[Work instruction] Reproduce the records below exactly as shown.

+ + +

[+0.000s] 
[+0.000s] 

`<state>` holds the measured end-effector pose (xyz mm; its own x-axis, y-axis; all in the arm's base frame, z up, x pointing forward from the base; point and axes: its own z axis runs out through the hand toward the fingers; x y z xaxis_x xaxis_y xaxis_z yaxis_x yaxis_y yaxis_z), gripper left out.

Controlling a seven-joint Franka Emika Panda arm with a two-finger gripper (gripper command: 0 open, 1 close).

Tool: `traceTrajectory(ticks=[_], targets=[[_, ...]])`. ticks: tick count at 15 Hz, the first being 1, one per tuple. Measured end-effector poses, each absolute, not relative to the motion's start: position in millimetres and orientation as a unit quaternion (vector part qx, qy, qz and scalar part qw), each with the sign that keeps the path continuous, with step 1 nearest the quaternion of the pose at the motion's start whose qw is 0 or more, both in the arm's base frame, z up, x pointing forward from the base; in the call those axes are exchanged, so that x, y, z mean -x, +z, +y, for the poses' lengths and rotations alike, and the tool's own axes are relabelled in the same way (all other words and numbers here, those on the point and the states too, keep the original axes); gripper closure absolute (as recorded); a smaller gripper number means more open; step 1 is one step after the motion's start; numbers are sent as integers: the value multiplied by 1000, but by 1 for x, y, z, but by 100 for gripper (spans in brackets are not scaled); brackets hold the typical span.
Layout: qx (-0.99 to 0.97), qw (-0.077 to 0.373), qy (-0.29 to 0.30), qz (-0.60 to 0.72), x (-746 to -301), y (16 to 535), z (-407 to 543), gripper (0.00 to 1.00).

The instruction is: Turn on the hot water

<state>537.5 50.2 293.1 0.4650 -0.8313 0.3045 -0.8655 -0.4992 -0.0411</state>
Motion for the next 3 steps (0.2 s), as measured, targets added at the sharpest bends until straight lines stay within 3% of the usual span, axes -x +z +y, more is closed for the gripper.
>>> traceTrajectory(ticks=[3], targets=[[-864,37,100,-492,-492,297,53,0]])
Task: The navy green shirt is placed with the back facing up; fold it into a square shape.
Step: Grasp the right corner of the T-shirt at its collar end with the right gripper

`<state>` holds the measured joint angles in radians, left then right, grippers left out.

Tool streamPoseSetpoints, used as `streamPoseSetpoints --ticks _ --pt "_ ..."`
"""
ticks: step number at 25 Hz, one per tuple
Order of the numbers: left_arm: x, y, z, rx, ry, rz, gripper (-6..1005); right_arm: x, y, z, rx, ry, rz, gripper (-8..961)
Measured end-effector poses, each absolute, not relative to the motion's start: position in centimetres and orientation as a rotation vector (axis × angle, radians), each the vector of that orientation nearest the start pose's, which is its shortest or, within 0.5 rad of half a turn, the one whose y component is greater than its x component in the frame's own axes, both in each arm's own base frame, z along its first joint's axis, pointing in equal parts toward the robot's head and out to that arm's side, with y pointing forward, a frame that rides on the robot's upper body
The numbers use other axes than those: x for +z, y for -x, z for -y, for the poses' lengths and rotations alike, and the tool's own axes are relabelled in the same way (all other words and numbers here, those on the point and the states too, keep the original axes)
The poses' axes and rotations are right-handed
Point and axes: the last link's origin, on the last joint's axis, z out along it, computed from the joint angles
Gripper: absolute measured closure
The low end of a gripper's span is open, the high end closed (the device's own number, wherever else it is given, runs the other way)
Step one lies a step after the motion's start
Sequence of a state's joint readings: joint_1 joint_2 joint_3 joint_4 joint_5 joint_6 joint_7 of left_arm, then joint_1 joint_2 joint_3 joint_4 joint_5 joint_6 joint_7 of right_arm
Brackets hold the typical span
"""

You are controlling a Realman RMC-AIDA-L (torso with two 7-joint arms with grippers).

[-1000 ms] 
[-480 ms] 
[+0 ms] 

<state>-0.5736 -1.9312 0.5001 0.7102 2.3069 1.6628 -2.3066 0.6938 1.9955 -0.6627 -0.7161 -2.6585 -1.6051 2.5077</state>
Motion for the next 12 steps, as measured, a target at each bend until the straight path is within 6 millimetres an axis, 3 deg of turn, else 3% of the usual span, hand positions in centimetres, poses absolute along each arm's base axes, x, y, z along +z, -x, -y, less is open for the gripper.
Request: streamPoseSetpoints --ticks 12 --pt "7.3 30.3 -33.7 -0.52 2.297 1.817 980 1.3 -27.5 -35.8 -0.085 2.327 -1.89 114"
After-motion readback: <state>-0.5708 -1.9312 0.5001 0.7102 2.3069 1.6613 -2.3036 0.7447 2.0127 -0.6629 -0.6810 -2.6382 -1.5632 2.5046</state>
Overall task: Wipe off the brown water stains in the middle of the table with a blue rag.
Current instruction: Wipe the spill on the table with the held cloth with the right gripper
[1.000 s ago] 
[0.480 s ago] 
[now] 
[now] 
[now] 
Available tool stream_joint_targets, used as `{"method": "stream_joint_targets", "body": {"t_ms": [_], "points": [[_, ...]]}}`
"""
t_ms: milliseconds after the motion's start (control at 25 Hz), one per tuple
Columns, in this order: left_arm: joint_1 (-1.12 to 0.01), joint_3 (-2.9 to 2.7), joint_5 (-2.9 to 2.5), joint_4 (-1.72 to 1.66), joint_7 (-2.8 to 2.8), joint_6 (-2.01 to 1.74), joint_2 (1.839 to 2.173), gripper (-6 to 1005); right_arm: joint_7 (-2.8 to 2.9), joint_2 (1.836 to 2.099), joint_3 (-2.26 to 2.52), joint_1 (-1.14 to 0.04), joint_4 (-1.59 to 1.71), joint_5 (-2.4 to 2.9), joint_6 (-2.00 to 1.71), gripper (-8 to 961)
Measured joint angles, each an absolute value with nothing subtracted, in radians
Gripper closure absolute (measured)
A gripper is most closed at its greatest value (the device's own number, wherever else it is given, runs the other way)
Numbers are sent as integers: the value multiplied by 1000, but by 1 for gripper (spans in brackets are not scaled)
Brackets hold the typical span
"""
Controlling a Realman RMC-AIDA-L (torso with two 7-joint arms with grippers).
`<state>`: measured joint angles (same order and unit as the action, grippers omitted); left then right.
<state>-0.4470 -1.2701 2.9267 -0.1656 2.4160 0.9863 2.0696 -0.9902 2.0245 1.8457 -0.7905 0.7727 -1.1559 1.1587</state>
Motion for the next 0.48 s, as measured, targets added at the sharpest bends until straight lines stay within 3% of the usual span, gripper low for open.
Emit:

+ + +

[Response area]
[+0.000s] 
[+0.000s] 

`<state>` holds the measured end-effector pose (xyz mm; its own x-axis, y-axis; all in the arm's base frame, z up, x pointing forward from the base; point and axes: its own z axis runs out through the hand toward the fingers; x y z xaxis_x xaxis_y xaxis_z yaxis_x yaxis_y yaxis_z), gripper left out.

Controlling a seven-joint Franka Emika Panda arm with a two-finger gripper (gripper command: 0 open, 1 close).

Tool: `traceTrajectory(ticks=[_], targets=[[_, ...]])`. ticks: tick count at 15 Hz, the first being 1, one per tuple. Measured end-effector poses, each absolute, not relative to the motion's start: position in millimetres and orientation as a unit quaternion (vector part qx, qy, qz and scalar part qw), each with the sign that keeps the path continuous, with step 1 nearest the quaternion of the pose at the motion's start whose qw is 0 or more, both in the arm's base frame, z up, x pointing forward from the base; in the call those axes are exchanged, so that x, y, z mean -x, +z, +y, for the poses' lengths and rotations alike, and the tool's own axes are relabelled in the same way (all other words and numbers here, those on the point and the states too, keep the original axes); gripper closure absolute (as recorded); a smaller gripper number means more open; step 1 is one step after the motion's start; numbers are sent as integers: the value multiplied by 1000, but by 1 for x, y, z, but by 100 for gripper (spans in brackets are not scaled); brackets hold the typical span.
Layout: qx (-0.99 to 0.97), qw (-0.077 to 0.373), qy (-0.29 to 0.30), qz (-0.60 to 0.72), x (-746 to -301), y (16 to 535), z (-407 to 543), gripper (0.00 to 1.00).

The instruction is: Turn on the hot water

<state>537.5 50.2 293.1 0.4650 -0.8313 0.3045 -0.8655 -0.4992 -0.0411</state>
Motion for the next 3 steps (0.2 s), as measured, targets added at the sharpest bends until straight lines stay within 3% of the usual span, axes -x +z +y, more is closed for the gripper.
>>> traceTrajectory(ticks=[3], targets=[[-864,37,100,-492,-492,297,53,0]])
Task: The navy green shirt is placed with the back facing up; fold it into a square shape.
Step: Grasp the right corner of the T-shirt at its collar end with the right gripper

`<state>` holds the measured joint angles in radians, left then right, grippers left out.

Tool streamPoseSetpoints, used as `streamPoseSetpoints --ticks _ --pt "_ ..."`
"""
ticks: step number at 25 Hz, one per tuple
Order of the numbers: left_arm: x, y, z, rx, ry, rz, gripper (-6..1005); right_arm: x, y, z, rx, ry, rz, gripper (-8..961)
Measured end-effector poses, each absolute, not relative to the motion's start: position in centimetres and orientation as a rotation vector (axis × angle, radians), each the vector of that orientation nearest the start pose's, which is its shortest or, within 0.5 rad of half a turn, the one whose y component is greater than its x component in the frame's own axes, both in each arm's own base frame, z along its first joint's axis, pointing in equal parts toward the robot's head and out to that arm's side, with y pointing forward, a frame that rides on the robot's upper body
The numbers use other axes than those: x for +z, y for -x, z for -y, for the poses' lengths and rotations alike, and the tool's own axes are relabelled in the same way (all other words and numbers here, those on the point and the states too, keep the original axes)
The poses' axes and rotations are right-handed
Point and axes: the last link's origin, on the last joint's axis, z out along it, computed from the joint angles
Gripper: absolute measured closure
The low end of a gripper's span is open, the high end closed (the device's own number, wherever else it is given, runs the other way)
Step one lies a step after the motion's start
Sequence of a state's joint readings: joint_1 joint_2 joint_3 joint_4 joint_5 joint_6 joint_7 of left_arm, then joint_1 joint_2 joint_3 joint_4 joint_5 joint_6 joint_7 of right_arm
Brackets hold the typical span
"""

You are controlling a Realman RMC-AIDA-L (torso with two 7-joint arms with grippers).

[-1000 ms] 
[-480 ms] 
[+0 ms] 

<state>-0.5736 -1.9312 0.5001 0.7102 2.3069 1.6628 -2.3066 0.6938 1.9955 -0.6627 -0.7161 -2.6585 -1.6051 2.5077</state>
Motion for the next 12 steps, as measured, a target at each bend until the straight path is within 6 millimetres an axis, 3 deg of turn, else 3% of the usual span, hand positions in centimetres, poses absolute along each arm's base axes, x, y, z along +z, -x, -y, less is open for the gripper.
Request: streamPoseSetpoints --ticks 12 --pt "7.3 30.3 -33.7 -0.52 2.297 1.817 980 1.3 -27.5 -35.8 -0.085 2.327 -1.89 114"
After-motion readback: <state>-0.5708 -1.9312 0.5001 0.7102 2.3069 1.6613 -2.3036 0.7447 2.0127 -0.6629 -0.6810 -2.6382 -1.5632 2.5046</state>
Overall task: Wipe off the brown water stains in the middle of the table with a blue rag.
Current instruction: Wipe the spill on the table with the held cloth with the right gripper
[1.000 s ago] 
[0.480 s ago] 
[now] 
[now] 
[now] 
Available tool stream_joint_targets, used as `{"method": "stream_joint_targets", "body": {"t_ms": [_], "points": [[_, ...]]}}`
"""
t_ms: milliseconds after the motion's start (control at 25 Hz), one per tuple
Columns, in this order: left_arm: joint_1 (-1.12 to 0.01), joint_3 (-2.9 to 2.7), joint_5 (-2.9 to 2.5), joint_4 (-1.72 to 1.66), joint_7 (-2.8 to 2.8), joint_6 (-2.01 to 1.74), joint_2 (1.839 to 2.173), gripper (-6 to 1005); right_arm: joint_7 (-2.8 to 2.9), joint_2 (1.836 to 2.099), joint_3 (-2.26 to 2.52), joint_1 (-1.14 to 0.04), joint_4 (-1.59 to 1.71), joint_5 (-2.4 to 2.9), joint_6 (-2.00 to 1.71), gripper (-8 to 961)
Measured joint angles, each an absolute value with nothing subtracted, in radians
Gripper closure absolute (measured)
A gripper is most closed at its greatest value (the device's own number, wherever else it is given, runs the other way)
Numbers are sent as integers: the value multiplied by 1000, but by 1 for gripper (spans in brackets are not scaled)
Brackets hold the typical span
"""
Controlling a Realman RMC-AIDA-L (torso with two 7-joint arms with grippers).
`<state>`: measured joint angles (same order and unit as the action, grippers omitted); left then right.
<state>-0.4470 -1.2701 2.9267 -0.1656 2.4160 0.9863 2.0696 -0.9902 2.0245 1.8457 -0.7905 0.7727 -1.1559 1.1587</state>
Motion for the next 0.48 s, as measured, targets added at the sharpest bends until straight lines stay within 3% of the usual span, gripper low for open.
Emit:

That finishes the exercise.